The Lusty Men (1952)
10/10
Dark Side of Rodeo Life!!!
16 October 2011
Warning: Spoilers
Along with "With a Song in My Heart", "The Lusty Men" really pushed Susan Hayward toward international stardom. Her role as Louise mirrored her own real life attitude to love and marriage. She tried to stick to her marriage both in the movie and in real life and it could have been Susan saying about her own circumstances "Men!! - I'd like to fry them all in deep fat"!!! Even though the movie garnered excellent reviews and rated a movie review page in the prestigious "Look" magazine it wasn't as big a hit as her other releases.

Rodeos are Jeff McLeod's (Robert Mitchum) reason for living and when he is gored by a Brahma bull he is emotionally and physically spent. He desperately wants to rebuild his life and returns to his childhood home. Remembering some "buried treasure" he had hidden under the floorboards as a kid, he retrieves it only to find an old rodeo program and a couple of coins. Wes and Louise Merritt (Arthur Kennedy and Susan Hayward) are keen to buy Jeff's home and Wes, who recognises him as a former Rodeo star, gets him a job as a ranch hand. Wes has won a few events himself and feels that with Jeff as his manager they would be a great team. Louise is unimpressed with Jeff's cool and lacksadasical attitude, she wants Wes in one piece and to save his money for a house deposit.

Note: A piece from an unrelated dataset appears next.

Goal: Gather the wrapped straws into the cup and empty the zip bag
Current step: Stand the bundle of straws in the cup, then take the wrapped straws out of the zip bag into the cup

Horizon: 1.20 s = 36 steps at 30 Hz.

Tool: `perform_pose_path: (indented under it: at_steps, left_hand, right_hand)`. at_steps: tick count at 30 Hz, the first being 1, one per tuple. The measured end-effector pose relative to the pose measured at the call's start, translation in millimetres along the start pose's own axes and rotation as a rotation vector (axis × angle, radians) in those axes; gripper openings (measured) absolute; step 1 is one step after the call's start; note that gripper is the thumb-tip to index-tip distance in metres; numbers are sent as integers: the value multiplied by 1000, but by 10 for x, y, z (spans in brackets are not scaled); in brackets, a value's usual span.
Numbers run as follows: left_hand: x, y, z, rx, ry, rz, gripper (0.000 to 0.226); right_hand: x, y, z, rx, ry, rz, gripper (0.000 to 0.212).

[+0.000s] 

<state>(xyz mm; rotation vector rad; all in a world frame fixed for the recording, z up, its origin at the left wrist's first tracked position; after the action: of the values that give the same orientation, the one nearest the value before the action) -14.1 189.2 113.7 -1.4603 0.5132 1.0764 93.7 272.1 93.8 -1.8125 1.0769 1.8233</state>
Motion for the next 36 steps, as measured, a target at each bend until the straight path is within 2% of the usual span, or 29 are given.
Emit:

Wes, with childhood memories of a father who was never his own boss, quits his job for a life on the rodeo circuit and what he thinks is easy money. What with busted legs and faces scarred from Brahma bull hooves, Wes is getting a taste of grim reality - and it's only their first day!!! The film creates an exciting atmosphere with wild horses, bucking broncos and leisure time spent carousing in the bars where a day's prize money could be lost in drinking and gambling. Louise sees Wes being sucked into the itinerant way of life and Jeff, after being taunted by Wes for sponging on his earnings, signs up the next day for all events, even though he is far from being in good shape. He hits trouble when his foot gets caught in a stirrup and his death sets up a pretty contrived ending where Wes, realising Jeff had only his best interests at heart, gives up the circuit for a little home in Texas.

Susan gives an unusually restrained performance as Louise (except for one hilarious cat fight) in this movie that shows not only the downside but the excitement that drives cowboys to give their all in the ring. It goes without saying that both Kennedy and Mitchum give superlative performances but a couple of the women step up as well - Maria Hart and Lorna Thayer, actresses I have never heard of. Actual shots of rodeos were filmed in Tuscon, Arizona and Pendleton, Oregon with some of America's most famed rodeo stars including the appearance of Cy Taillon - "The World's Greatest Rodeo Announcer". In fact I can heartily recommend Cyra McFadden's wonderful memoir about life on the rodeo circuit as well as what it was like to be the unofficial mascot as well as Cy Taillon's daughter - "Rain or Shine".